INSTRUCTIONS FOR THE TASK. Read through the entries below and return each line with the word "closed".

━━━━━━━━━━━━━━━━━━━━

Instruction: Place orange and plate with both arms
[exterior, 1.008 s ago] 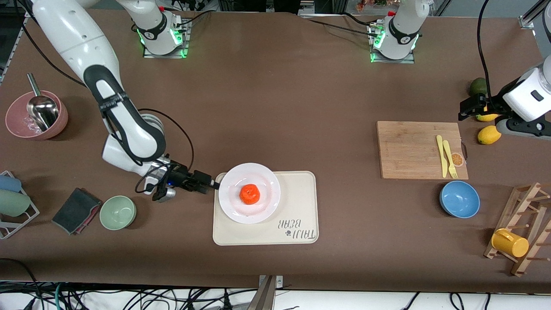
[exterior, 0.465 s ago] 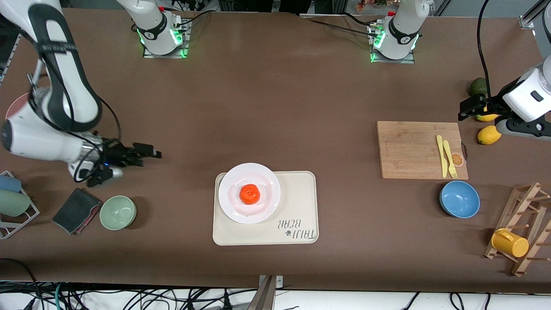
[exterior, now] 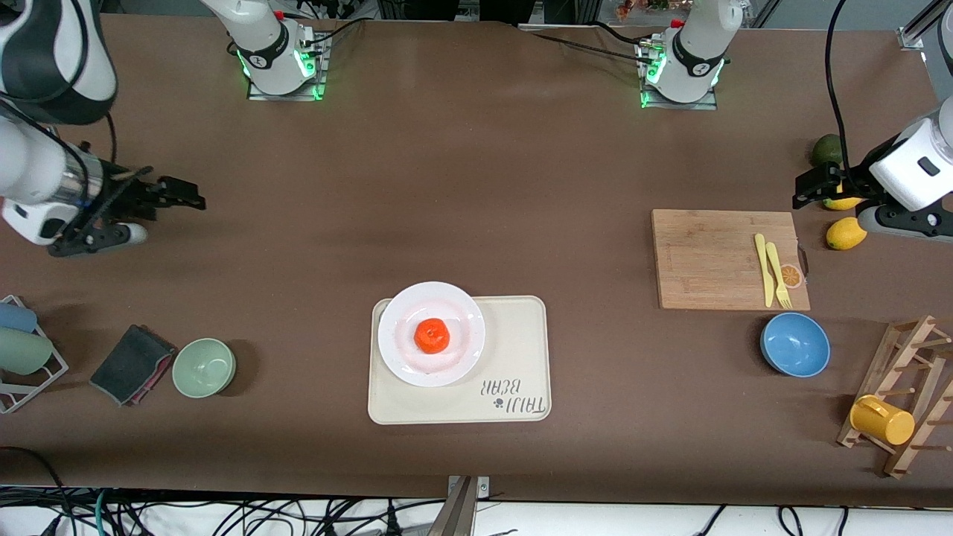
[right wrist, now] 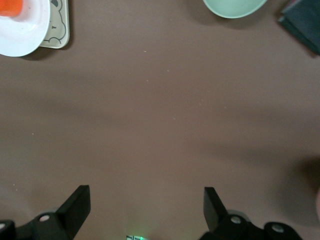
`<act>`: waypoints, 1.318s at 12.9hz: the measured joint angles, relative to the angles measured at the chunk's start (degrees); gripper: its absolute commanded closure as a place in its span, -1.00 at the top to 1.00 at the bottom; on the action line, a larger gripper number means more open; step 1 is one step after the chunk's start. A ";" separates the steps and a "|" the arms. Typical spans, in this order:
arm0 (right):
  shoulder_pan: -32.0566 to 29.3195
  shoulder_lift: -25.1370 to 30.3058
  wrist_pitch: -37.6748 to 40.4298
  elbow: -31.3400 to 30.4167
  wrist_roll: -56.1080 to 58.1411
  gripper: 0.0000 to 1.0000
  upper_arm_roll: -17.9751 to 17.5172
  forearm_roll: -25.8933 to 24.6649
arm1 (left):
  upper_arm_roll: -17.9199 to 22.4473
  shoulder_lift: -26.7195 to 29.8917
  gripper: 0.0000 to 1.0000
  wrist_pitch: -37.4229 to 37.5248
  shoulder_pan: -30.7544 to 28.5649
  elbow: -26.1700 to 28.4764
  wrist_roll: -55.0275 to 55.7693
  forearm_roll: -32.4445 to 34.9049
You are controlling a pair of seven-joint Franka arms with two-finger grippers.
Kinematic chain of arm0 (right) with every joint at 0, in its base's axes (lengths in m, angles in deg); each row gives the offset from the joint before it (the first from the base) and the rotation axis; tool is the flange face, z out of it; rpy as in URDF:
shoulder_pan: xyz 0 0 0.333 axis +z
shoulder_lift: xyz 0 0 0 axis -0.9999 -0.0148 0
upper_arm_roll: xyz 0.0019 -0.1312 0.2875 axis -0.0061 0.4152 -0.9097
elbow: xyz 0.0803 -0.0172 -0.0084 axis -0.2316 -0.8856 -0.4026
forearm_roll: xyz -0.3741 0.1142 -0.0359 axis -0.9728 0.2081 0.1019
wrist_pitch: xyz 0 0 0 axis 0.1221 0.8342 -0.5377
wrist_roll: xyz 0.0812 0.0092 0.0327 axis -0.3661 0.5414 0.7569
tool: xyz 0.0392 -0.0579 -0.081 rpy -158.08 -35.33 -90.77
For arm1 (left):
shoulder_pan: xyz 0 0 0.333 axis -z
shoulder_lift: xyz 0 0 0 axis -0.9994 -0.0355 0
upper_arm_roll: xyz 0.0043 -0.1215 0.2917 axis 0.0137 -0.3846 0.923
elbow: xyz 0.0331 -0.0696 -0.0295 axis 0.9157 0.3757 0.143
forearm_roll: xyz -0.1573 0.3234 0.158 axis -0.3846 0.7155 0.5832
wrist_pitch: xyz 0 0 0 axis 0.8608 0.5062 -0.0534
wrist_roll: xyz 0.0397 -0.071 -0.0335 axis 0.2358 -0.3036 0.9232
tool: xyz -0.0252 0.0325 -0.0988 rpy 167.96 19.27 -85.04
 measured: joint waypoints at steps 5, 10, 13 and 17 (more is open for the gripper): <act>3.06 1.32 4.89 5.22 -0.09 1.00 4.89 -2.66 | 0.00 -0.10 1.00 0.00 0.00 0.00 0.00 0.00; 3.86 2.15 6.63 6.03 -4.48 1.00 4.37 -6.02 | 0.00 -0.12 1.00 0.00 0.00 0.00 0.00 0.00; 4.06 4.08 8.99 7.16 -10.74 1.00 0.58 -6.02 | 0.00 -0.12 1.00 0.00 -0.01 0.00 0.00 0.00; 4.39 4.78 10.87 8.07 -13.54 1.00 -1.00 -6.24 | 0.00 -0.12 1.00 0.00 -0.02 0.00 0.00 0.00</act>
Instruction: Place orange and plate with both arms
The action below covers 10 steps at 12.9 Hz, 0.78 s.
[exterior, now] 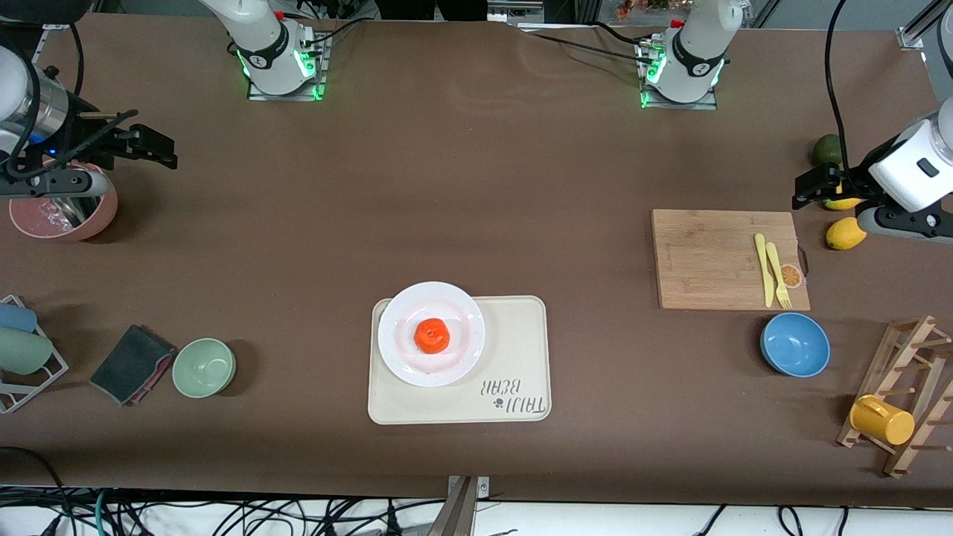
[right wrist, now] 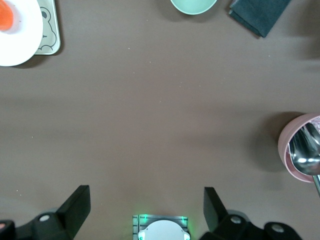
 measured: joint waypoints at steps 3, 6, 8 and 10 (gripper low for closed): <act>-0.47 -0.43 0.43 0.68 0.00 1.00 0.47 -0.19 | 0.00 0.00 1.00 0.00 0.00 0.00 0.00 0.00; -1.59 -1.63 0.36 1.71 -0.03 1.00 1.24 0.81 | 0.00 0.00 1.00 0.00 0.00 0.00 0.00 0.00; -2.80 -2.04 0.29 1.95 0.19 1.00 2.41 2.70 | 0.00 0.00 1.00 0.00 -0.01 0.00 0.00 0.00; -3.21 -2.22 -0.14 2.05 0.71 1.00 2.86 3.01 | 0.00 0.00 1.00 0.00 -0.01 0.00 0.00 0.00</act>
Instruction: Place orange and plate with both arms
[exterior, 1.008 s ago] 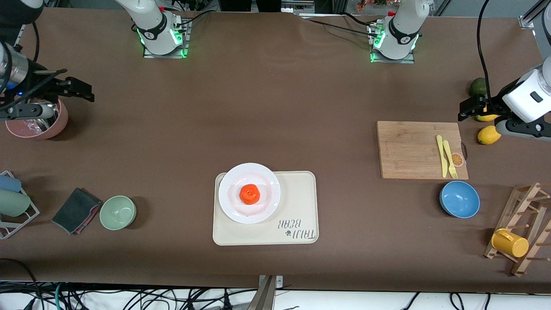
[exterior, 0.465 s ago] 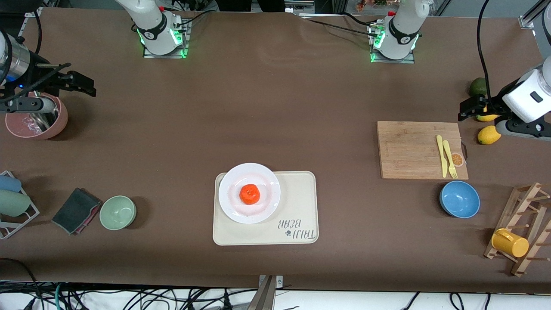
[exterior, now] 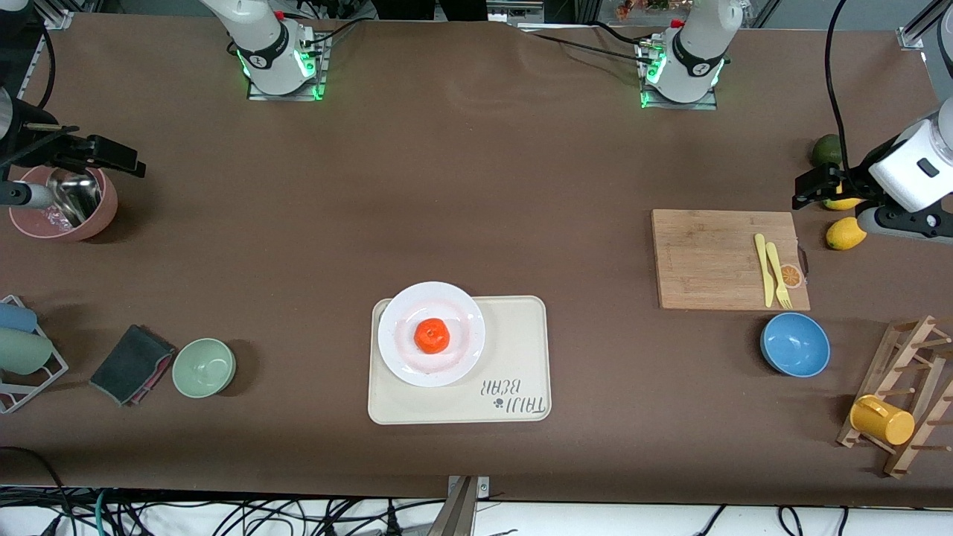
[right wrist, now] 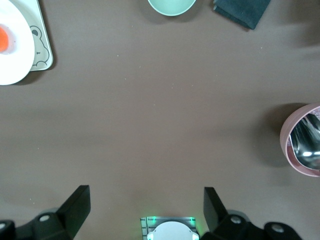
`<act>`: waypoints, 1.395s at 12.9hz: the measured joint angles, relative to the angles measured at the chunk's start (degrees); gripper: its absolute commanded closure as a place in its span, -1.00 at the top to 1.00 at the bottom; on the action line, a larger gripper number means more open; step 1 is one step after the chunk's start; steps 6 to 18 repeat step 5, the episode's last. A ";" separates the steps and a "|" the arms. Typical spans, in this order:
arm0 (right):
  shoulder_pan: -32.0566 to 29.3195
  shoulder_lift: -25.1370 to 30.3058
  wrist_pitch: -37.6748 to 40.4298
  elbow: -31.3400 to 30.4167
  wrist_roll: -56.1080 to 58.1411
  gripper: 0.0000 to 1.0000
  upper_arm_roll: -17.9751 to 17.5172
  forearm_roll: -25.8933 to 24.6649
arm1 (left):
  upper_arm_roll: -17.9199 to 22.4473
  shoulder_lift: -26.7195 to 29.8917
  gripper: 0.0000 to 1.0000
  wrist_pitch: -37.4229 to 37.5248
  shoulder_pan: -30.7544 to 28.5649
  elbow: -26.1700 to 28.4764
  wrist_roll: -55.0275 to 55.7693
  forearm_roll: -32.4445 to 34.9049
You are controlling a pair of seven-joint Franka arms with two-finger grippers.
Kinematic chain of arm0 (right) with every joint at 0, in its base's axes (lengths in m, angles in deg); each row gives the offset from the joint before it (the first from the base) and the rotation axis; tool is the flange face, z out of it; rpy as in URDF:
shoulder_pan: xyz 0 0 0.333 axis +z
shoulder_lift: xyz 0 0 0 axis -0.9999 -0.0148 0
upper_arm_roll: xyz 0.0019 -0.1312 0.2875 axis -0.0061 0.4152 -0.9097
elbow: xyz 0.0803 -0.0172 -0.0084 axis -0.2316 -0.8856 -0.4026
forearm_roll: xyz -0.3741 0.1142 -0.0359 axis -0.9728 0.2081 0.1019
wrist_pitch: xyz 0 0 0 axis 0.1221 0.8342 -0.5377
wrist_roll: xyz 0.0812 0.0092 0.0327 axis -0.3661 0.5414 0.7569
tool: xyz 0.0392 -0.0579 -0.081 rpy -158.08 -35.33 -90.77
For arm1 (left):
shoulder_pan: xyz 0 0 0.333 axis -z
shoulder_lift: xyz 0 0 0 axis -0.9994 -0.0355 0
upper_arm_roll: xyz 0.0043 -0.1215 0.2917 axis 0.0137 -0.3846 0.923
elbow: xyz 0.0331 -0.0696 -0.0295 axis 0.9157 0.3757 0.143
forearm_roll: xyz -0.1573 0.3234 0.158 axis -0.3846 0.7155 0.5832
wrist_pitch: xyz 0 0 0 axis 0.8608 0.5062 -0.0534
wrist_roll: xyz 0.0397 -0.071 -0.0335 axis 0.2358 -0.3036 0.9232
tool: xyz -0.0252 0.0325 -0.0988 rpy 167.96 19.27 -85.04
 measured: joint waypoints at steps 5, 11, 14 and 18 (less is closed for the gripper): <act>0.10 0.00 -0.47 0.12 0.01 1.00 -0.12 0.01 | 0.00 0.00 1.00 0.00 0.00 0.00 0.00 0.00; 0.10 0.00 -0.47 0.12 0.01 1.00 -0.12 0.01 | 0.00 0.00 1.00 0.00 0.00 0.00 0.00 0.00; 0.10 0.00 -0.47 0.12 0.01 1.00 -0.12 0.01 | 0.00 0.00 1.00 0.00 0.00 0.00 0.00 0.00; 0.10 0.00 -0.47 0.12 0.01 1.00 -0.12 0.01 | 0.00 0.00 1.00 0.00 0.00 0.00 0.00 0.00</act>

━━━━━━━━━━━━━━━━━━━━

ANSWER TO THIS EXERCISE.
 measured: joint waypoints at steps 3, 6, 8 and 10 (gripper low for closed): <act>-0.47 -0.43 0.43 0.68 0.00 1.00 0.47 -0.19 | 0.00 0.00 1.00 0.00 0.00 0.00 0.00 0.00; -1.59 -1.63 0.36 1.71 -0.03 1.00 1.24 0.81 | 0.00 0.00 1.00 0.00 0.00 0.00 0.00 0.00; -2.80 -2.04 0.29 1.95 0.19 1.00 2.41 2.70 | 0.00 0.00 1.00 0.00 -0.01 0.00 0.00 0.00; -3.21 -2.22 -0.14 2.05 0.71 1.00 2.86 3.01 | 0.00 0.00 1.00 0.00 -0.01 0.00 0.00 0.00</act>
 measured: joint waypoints at steps 5, 11, 14 and 18 (less is closed for the gripper): <act>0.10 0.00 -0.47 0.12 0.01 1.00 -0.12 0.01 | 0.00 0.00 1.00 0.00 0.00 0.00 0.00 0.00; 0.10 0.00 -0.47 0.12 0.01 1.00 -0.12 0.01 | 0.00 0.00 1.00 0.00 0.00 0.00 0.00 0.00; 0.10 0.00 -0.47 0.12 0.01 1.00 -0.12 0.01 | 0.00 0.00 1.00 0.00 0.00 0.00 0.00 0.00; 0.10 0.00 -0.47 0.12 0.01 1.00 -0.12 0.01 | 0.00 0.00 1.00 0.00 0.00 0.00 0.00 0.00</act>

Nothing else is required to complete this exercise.